Initial treatment of early Parkinson's disease: a review of recent, randomized controlled trials.

作者信息

Biglan K, Holloway R G

机构信息

Department of Neurology, University of Rochester, 1351 Mt. Hope Avenue, Suite 220, Rochester, NY 14620, USA.

出版信息

Curr Neurol Neurosci Rep. 2001 Jul;1(4):329-36. doi: 10.1007/s11910-001-0086-7.

Abstract

Many studies have shown dopamine agonists to significantly improve parkinsonian symptoms compared with placebo in early Parkinson's disease (PD), but how do agonists compare with the standard treatment of levodopa?

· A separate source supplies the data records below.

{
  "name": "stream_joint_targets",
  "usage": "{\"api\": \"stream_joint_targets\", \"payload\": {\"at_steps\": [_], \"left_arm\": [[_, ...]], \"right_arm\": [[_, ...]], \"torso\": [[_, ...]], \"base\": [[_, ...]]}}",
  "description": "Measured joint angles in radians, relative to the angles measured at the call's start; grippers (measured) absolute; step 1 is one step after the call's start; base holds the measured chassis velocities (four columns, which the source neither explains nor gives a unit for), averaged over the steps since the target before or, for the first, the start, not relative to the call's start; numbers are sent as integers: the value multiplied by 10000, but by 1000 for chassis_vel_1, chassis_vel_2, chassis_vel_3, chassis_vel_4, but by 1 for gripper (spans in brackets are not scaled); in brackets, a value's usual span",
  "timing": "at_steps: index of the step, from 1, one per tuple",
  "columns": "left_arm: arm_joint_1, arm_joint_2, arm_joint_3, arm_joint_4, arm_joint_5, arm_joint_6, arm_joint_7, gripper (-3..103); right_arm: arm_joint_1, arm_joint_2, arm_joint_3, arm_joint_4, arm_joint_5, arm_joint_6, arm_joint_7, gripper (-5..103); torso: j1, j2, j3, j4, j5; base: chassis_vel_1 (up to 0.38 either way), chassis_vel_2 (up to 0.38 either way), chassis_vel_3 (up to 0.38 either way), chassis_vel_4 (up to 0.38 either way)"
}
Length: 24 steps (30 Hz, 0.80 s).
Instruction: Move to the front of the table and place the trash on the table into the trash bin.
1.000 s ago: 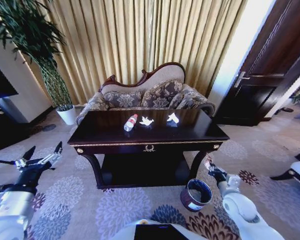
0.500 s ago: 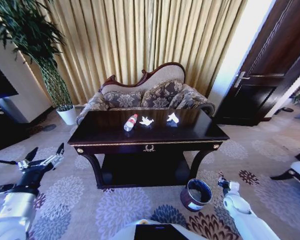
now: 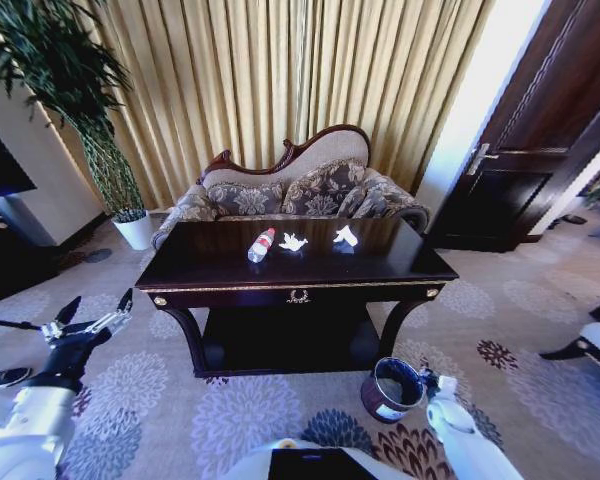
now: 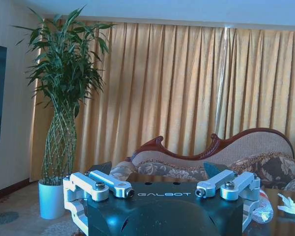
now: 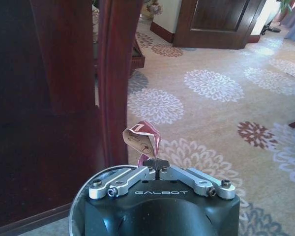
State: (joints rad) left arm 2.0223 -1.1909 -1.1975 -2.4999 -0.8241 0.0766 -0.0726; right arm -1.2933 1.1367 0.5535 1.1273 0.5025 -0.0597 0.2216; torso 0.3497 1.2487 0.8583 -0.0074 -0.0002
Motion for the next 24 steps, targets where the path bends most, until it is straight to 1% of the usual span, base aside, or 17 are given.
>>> {"api": "stream_joint_targets", "payload": {"at_steps": [3,4,6,10,12,13,14,15,16,19,20,21,22,24], "left_arm": [[26,-14,-4,0,12,-50,20,100],[31,34,-13,0,13,-81,27,100],[30,55,-15,0,13,-84,27,100],[-1,91,54,0,17,-85,32,100],[-17,92,87,0,31,-85,34,100],[-30,92,118,0,46,-86,37,100],[-30,92,118,0,46,-86,37,100],[-34,92,122,0,50,-86,37,100],[-36,91,121,0,51,-86,37,100],[-30,82,72,0,47,-86,37,100],[-30,82,72,0,47,-86,37,100],[-28,77,57,0,42,-88,38,100],[-28,73,48,0,40,-88,39,100],[-28,62,47,0,36,-89,40,100]], "right_arm": [[-12,99,-22,83,-156,-33,2,-1],[-40,123,-13,144,-232,-61,2,15],[-39,123,6,147,-235,-66,1,15],[-69,112,50,206,-244,-73,5,37],[-79,109,55,218,-250,-75,6,37],[-88,106,57,239,-256,-76,8,47],[-88,106,57,239,-256,-76,8,47],[-93,101,57,249,-268,-77,9,53],[-95,98,57,266,-291,-78,9,53],[-99,84,42,336,-348,-82,10,70],[-99,84,42,336,-348,-82,10,70],[-99,84,35,366,-351,-83,11,75],[-99,83,26,378,-352,-85,12,75],[-100,84,-3,393,-365,-87,15,86]], "torso": [[0,0,0,0,1],[0,0,0,-1,1],[0,0,0,-1,1],[0,0,0,-1,1],[0,0,0,-1,0],[0,0,0,-2,2],[0,0,0,-2,2],[0,0,0,-1,2],[0,0,0,-1,2],[0,0,0,-1,1],[0,0,0,-1,1],[0,0,0,-1,1],[0,0,0,-1,1],[0,1,0,-1,2]], "base": [[0,0,0,0],[0,0,0,0],[0,0,0,0],[0,0,0,0],[0,0,0,0],[0,0,0,0],[0,0,0,0],[0,0,0,0],[0,0,0,0],[0,0,0,0],[0,0,0,0],[0,0,0,0],[0,0,0,0],[0,0,0,0]]}}
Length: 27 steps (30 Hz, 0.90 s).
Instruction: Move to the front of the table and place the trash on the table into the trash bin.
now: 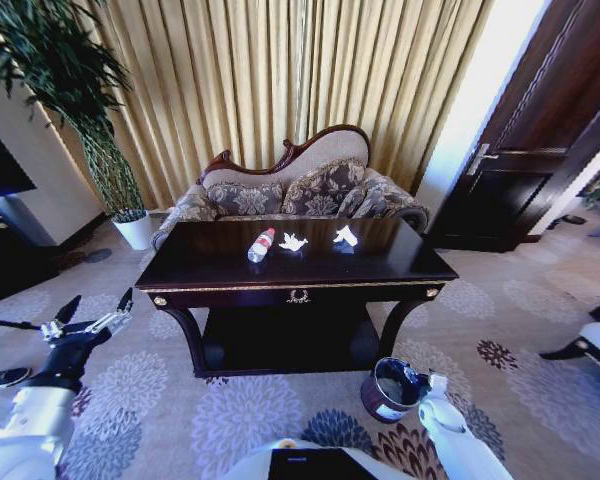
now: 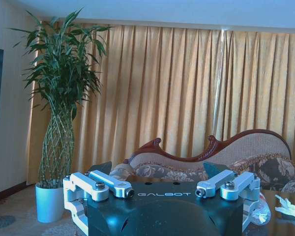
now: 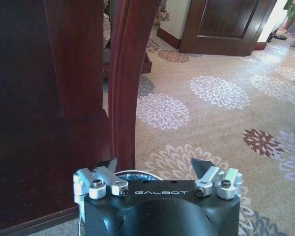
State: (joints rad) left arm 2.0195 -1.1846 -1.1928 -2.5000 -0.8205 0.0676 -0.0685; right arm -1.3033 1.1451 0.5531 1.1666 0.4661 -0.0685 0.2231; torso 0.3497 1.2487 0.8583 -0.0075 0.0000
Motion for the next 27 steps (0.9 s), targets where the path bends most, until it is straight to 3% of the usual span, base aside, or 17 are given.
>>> {"api": "stream_joint_targets", "payload": {"at_steps": [4,15,20,27], "left_arm": [[-4,-14,17,0,-1,0,2,100],[-26,-41,87,0,0,-3,4,100],[-53,-40,88,0,-30,-17,3,100],[-164,15,126,0,-78,-25,-20,100]], "right_arm": [[-1,0,-15,0,-19,-3,6,99],[-156,-22,82,335,160,-307,27,100],[-688,-193,465,2125,834,-543,29,100],[-1831,-904,1168,6321,1214,-848,-55,100]], "torso": [[0,0,0,0,0],[0,-1,0,-1,1],[0,0,0,0,1],[0,0,0,-1,0]], "base": [[0,0,0,0],[0,0,0,0],[0,0,0,0],[0,0,0,0]]}}
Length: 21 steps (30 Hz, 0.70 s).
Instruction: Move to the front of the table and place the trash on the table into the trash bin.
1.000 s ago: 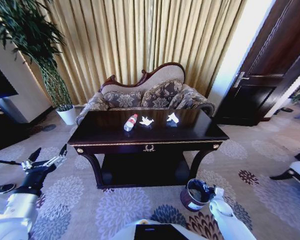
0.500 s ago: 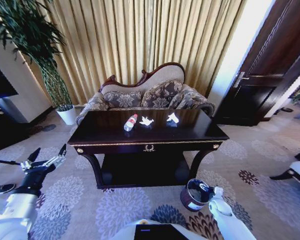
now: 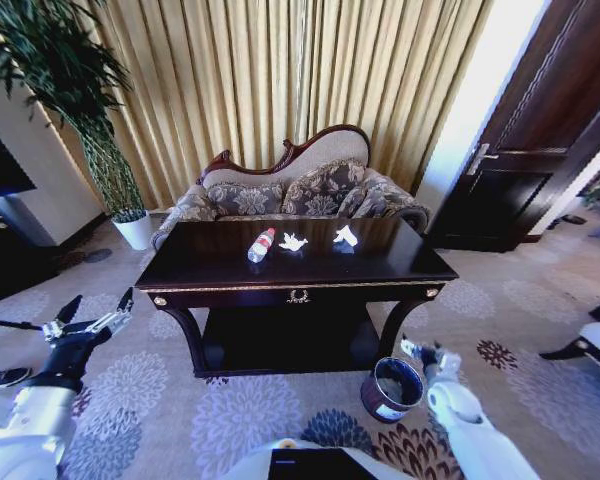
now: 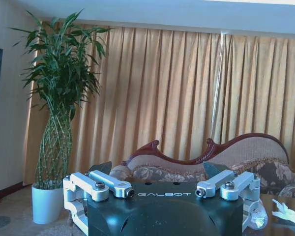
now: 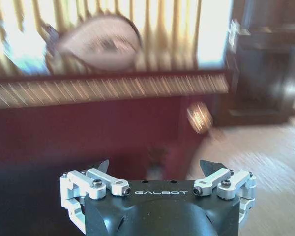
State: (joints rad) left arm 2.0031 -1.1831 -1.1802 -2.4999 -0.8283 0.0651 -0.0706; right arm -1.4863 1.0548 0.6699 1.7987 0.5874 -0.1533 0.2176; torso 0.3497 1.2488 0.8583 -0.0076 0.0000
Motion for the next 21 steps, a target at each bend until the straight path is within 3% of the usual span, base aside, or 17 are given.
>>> {"api": "stream_joint_targets", "payload": {"at_steps": [1,5,12,21], "left_arm": [[0,0,0,0,0,0,0,100],[-138,-9,140,0,1,22,-31,100],[-210,-36,109,0,5,39,-39,100],[-125,10,-48,0,2,46,-45,100]], "right_arm": [[0,0,0,0,0,0,0,100],[-419,-477,269,3209,1238,-1185,541,100],[-509,-1011,321,5005,1321,-1362,525,100],[-563,-910,224,5691,1168,-1359,361,100]], "torso": [[0,0,0,0,0],[0,0,-1,3,-3],[0,0,0,1,0],[-1,0,0,1,0]], "base": [[0,0,0,0],[0,0,0,0],[0,0,0,0],[0,0,0,0]]}}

Recently, three large, multicenter, randomized controlled studies directly comparing a dopamine agonist with levodopa as initial therapy in early PD have been published. These studies suggest that although both agents effectively ameliorate parkinsonian symptoms, levodopa was superior to dopamine agonists as measured by improvement in Unified Parkinson's Disease Rating Scale (UPDRS) scores. However, levodopa was more frequently associated with dopaminergic motor complications, and the dopamine agonists were more commonly associated with adverse events. Until further studies clearly demonstrate the beneficial effects of one therapeutic strategy over another, the decision to initiate treatment in early PD with either an agonist or levodopa will be based on the favorable motor complication profile of agonists versus the more potent antiparkinsonian effects and the favorable side-effect profile of levodopa.

摘要

许多研究表明,在早期帕金森病(PD)中,与安慰剂相比,多巴胺激动剂能显著改善帕金森症状,但激动剂与左旋多巴标准治疗相比如何呢?最近,三项大型、多中心、随机对照研究已发表,这些研究直接比较了多巴胺激动剂与左旋多巴作为早期PD初始治疗的效果。这些研究表明,尽管两种药物都能有效改善帕金森症状,但根据统一帕金森病评定量表(UPDRS)评分的改善情况衡量,左旋多巴优于多巴胺激动剂。然而,左旋多巴更常与多巴胺能运动并发症相关,而多巴胺激动剂更常与不良事件相关。在进一步研究清楚地证明一种治疗策略比另一种更具益处之前,早期PD开始治疗时选择激动剂还是左旋多巴将基于激动剂有利的运动并发症情况,对比左旋多巴更强的抗帕金森病作用和更好的副作用情况。